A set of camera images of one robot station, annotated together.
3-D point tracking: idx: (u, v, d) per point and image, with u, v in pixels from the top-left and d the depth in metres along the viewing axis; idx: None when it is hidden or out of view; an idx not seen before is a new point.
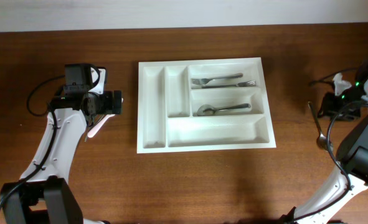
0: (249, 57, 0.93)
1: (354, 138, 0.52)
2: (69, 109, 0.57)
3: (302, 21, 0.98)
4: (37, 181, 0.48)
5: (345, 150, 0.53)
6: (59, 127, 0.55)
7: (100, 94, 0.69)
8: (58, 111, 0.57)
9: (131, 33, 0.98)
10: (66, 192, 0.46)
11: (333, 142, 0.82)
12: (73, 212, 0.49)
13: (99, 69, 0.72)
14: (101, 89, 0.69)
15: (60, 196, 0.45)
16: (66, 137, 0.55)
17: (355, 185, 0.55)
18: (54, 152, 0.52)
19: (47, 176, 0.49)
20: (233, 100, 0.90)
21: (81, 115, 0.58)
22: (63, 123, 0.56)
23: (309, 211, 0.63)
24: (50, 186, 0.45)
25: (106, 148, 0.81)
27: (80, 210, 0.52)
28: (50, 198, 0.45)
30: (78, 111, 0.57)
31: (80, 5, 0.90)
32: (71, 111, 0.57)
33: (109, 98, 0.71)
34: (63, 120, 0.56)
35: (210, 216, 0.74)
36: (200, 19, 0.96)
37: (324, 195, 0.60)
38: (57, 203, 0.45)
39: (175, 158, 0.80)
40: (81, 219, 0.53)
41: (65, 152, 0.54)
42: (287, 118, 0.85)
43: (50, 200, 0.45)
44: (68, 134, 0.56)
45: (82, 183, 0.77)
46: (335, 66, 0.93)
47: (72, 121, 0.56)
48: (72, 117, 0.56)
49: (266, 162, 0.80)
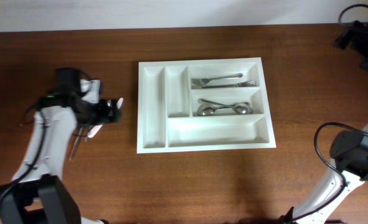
0: (249, 57, 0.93)
1: (344, 149, 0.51)
2: (55, 107, 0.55)
3: (303, 20, 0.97)
4: (30, 181, 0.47)
5: (335, 152, 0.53)
6: (48, 126, 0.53)
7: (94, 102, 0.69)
8: (45, 110, 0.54)
9: (130, 33, 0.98)
10: (62, 190, 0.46)
11: (280, 143, 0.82)
12: (69, 210, 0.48)
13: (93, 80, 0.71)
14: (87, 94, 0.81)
15: (57, 193, 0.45)
16: (57, 135, 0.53)
17: (351, 182, 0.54)
18: (45, 151, 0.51)
19: (40, 175, 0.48)
20: (233, 99, 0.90)
21: (70, 112, 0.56)
22: (52, 121, 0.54)
23: (311, 209, 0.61)
24: (45, 185, 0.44)
25: (105, 148, 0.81)
27: (78, 207, 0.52)
28: (45, 196, 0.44)
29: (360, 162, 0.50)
30: (67, 108, 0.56)
31: (81, 5, 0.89)
32: (60, 108, 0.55)
33: (103, 106, 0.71)
34: (51, 118, 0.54)
35: (210, 216, 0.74)
36: (199, 20, 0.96)
37: (322, 192, 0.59)
38: (53, 203, 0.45)
39: (175, 158, 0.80)
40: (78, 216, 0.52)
41: (56, 150, 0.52)
42: (287, 118, 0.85)
43: (47, 198, 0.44)
44: (57, 131, 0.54)
45: (81, 183, 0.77)
46: (333, 66, 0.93)
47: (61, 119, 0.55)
48: (61, 115, 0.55)
49: (266, 162, 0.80)
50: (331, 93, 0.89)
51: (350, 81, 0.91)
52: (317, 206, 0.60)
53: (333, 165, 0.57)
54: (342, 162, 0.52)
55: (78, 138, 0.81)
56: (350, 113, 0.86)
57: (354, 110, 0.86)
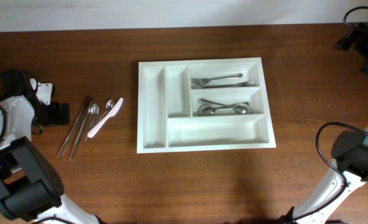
0: (249, 57, 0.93)
1: (347, 149, 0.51)
2: (10, 98, 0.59)
3: (302, 20, 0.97)
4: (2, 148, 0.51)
5: (337, 153, 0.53)
6: (7, 111, 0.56)
7: (47, 104, 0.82)
8: (2, 103, 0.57)
9: (130, 33, 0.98)
10: (34, 151, 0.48)
11: (281, 142, 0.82)
12: (48, 173, 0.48)
13: (47, 83, 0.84)
14: (48, 99, 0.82)
15: (27, 150, 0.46)
16: (19, 116, 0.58)
17: (352, 182, 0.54)
18: (10, 125, 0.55)
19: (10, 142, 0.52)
20: (233, 99, 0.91)
21: (24, 100, 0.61)
22: (10, 107, 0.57)
23: (312, 209, 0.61)
24: (14, 147, 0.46)
25: (105, 148, 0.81)
27: (59, 178, 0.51)
28: (19, 157, 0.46)
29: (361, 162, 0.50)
30: (21, 96, 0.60)
31: (81, 5, 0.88)
32: (14, 98, 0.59)
33: (56, 107, 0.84)
34: (10, 104, 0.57)
35: (210, 216, 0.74)
36: (199, 19, 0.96)
37: (322, 192, 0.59)
38: (27, 160, 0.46)
39: (175, 158, 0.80)
40: (61, 189, 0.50)
41: (18, 125, 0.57)
42: (287, 118, 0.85)
43: (20, 158, 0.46)
44: (18, 116, 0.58)
45: (81, 183, 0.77)
46: (334, 66, 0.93)
47: (18, 104, 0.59)
48: (18, 101, 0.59)
49: (266, 162, 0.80)
50: (331, 93, 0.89)
51: (350, 81, 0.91)
52: (318, 206, 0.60)
53: (335, 165, 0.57)
54: (344, 162, 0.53)
55: (78, 138, 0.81)
56: (350, 113, 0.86)
57: (354, 109, 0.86)
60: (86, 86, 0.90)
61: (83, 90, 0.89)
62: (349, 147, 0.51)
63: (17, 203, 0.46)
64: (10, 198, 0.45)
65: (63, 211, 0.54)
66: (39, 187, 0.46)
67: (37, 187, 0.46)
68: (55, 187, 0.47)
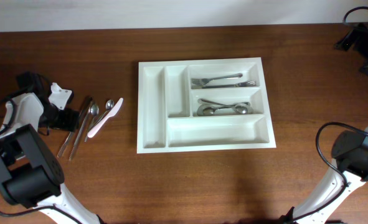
0: (249, 58, 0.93)
1: (347, 149, 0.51)
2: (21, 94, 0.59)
3: (302, 20, 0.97)
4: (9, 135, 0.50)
5: (338, 152, 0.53)
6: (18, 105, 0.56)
7: (60, 108, 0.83)
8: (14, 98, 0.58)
9: (130, 33, 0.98)
10: (38, 138, 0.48)
11: (281, 142, 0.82)
12: (50, 161, 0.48)
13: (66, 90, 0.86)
14: (62, 104, 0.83)
15: (32, 137, 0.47)
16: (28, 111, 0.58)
17: (352, 182, 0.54)
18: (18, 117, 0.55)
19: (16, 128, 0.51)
20: (233, 99, 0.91)
21: (35, 97, 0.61)
22: (20, 102, 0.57)
23: (311, 209, 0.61)
24: (18, 133, 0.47)
25: (105, 148, 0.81)
27: (60, 167, 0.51)
28: (23, 143, 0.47)
29: (361, 162, 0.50)
30: (32, 93, 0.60)
31: (80, 5, 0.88)
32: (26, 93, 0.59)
33: (68, 114, 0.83)
34: (20, 100, 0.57)
35: (210, 216, 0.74)
36: (199, 19, 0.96)
37: (322, 192, 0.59)
38: (30, 145, 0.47)
39: (175, 158, 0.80)
40: (61, 178, 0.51)
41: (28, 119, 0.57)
42: (287, 118, 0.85)
43: (23, 145, 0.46)
44: (27, 111, 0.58)
45: (81, 183, 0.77)
46: (334, 66, 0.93)
47: (28, 100, 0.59)
48: (28, 98, 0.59)
49: (266, 162, 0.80)
50: (330, 93, 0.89)
51: (350, 81, 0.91)
52: (318, 206, 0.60)
53: (335, 165, 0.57)
54: (344, 162, 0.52)
55: (78, 138, 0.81)
56: (349, 113, 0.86)
57: (354, 109, 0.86)
60: (86, 86, 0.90)
61: (83, 90, 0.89)
62: (349, 147, 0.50)
63: (18, 189, 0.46)
64: (12, 183, 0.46)
65: (63, 202, 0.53)
66: (40, 173, 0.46)
67: (38, 173, 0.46)
68: (55, 175, 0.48)
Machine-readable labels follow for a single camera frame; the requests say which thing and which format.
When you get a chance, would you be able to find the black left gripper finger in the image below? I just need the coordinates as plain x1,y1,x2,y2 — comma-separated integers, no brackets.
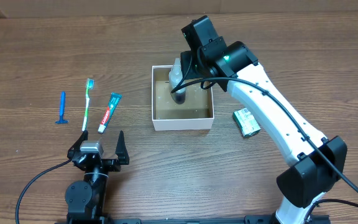
67,130,88,159
115,131,129,165

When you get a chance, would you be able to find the green white soap packet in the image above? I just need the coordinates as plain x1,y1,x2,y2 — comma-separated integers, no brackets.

- _TASK REQUIREMENTS_: If a line in the records contains the word "camera", copy it.

- _WRITTEN REPLY_:
A set of camera images of one robot station, annotated together.
Machine-readable labels follow for a single camera frame; the requests say which thing and which format.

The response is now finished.